Le crudeli e storiche radici americane dell’uomo falena

Mistiche leggende, orribili creature, ali nella tenebra che incombono sopra la testa della gente: nonostante la reputazione di luogo ameno in cui trascorrere giorni sereni in mezzo alla natura, anche lo stato federale della Virginia Occidentale possiede il suo imponente bagaglio di segreti, sia della sfera materiale che all’interno di quella filosofica, ovvero teorica ed immaginifica, fatta d’atavico timore e tremebondo senso d’aspettativa. Una repertorio in mezzo al quale, tra la consueta sequela di leggende metropolitane e misteri irrisolti, spicca per celebrità imperitura la breve ed inspiegabile vicenda del criptide, o creatura semi-leggendaria, destinata a diventare celebre con l’appellativo di Mothman (Uomo Falena) prima ancora di acquisire fama imperitura grazie al film sul tema del 2002, con un’ottima e inquietante interpretazione di Richard Gere, in un racconto liberamente ispirato al libro del 1975 “Le Profezie di Mothman” del rinomato ufologo John Keel. Ma quando dico prima, intendo con quasi quattro decadi in anticipo, fino ad una serie di date successive concentrate a partire dal 12 novembre del 1966, e per un periodo di 13 mesi dopo i quali ogni avvistamento sarebbe repentinamente cessato. Non prima del verificarsi della più grave tragedia umana nella storia di una cittadina come Point Pleasant, capoluogo della conta di Mason non lontano dal confine con l’Ohio: il crollo del ponte sul fiume omonimo durante l’ora di punta, costato la vita di ben 46 persone.

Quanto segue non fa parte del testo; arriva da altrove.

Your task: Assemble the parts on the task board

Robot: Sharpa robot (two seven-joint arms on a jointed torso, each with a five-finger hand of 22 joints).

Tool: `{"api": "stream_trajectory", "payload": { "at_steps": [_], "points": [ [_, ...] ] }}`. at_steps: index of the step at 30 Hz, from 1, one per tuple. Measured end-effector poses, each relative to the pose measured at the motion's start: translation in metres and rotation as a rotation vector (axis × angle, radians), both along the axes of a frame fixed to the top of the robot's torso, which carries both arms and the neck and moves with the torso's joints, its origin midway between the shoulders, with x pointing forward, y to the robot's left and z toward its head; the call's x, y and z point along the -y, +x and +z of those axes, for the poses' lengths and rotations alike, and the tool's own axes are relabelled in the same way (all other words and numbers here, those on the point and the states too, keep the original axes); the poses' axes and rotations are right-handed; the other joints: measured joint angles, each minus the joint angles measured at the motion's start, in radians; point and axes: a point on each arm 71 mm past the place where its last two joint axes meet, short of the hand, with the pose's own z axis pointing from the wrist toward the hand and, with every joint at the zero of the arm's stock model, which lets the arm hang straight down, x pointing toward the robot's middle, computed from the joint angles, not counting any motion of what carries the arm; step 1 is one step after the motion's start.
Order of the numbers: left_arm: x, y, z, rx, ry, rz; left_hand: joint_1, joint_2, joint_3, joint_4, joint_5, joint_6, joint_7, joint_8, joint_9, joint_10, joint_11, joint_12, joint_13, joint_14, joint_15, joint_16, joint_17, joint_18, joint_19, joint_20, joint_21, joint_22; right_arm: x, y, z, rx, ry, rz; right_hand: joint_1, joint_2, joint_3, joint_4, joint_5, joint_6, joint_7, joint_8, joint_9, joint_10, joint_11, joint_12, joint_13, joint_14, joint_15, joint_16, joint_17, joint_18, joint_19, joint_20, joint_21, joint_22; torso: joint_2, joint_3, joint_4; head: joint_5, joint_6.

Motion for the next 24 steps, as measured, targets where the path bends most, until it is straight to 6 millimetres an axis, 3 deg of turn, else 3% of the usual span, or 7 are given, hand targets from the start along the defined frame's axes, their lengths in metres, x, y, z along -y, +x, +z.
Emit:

Un’epilogo tristemente appropriato, per una storia (o associazione folkloristica) che aveva avuto inizio in un cimitero. Quello di Clendenin, situato poco fuori i confini del centro abitato, dove cinque uomini si trovavano quella sera rinfrescante intenti a seppellire una salma nelle ore del crepuscolo autunnale. Quando videro, come avrebbero riportato soltanto in seguito, una “figura umana dotata di un grande paio d’ali” che si sollevava verticalmente e con un’agile manovra, puntava verso il tramonto scomparendo sui confini dell’orizzonte. Qualcosa d’inspiegabile, ma che sarebbe forse rimasto relegato ai discorsi da bar degli operosi scavatori, se non fosse stato per un’ancor più eclatante e impressionante conferma dell’esistenza di Qualcosa, destinata a concretizzarsi nel giro di appena una settimana. Il tipo d’esperienza che sarebbe stata normalmente associata ad un caso di avvistamento UFO, se non fosse per il modo in cui le quattro persone coinvolte, due coppie di giovani sposi di ritorno da una scampagnata in auto, concordarono nel descrivere il preciso aspetto della creatura. Un essere di pura tenebra fluttuante sopra l’asfalto della strada i cui occhi, illuminati dai fari delle automobili, brillavano di rosso come catarifrangenti da bicicletta. Colpiti dalla scena ma incerti su quello che avevano visto, furono quindi i due mariti Steve Mallette e Roger Scarberry a fare ritorno in un singolo veicolo, qualche ora dopo, per venire a capo del bizzarro avvistamento. Una scelta di cui avrebbero avuto modo di pentirsi amaramente, quando l’essere alato calò nuovamente sopra il tetto del veicolo, iniziando ad inseguirli per un lungo tratto a velocità stimate di circa un centinaio di miglia orarie. Al suo ritiro nei dintorni della luce cittadina, tuttavia, il dado era ormai tratto. I due si recarono presso l’ufficio dello sceriffo per segnalare l’accaduto ed il giorno successivo, parlando con la stampa locale, avrebbero creato uno dei misteri più strani ed ostinati della critpozoologia contemporanea.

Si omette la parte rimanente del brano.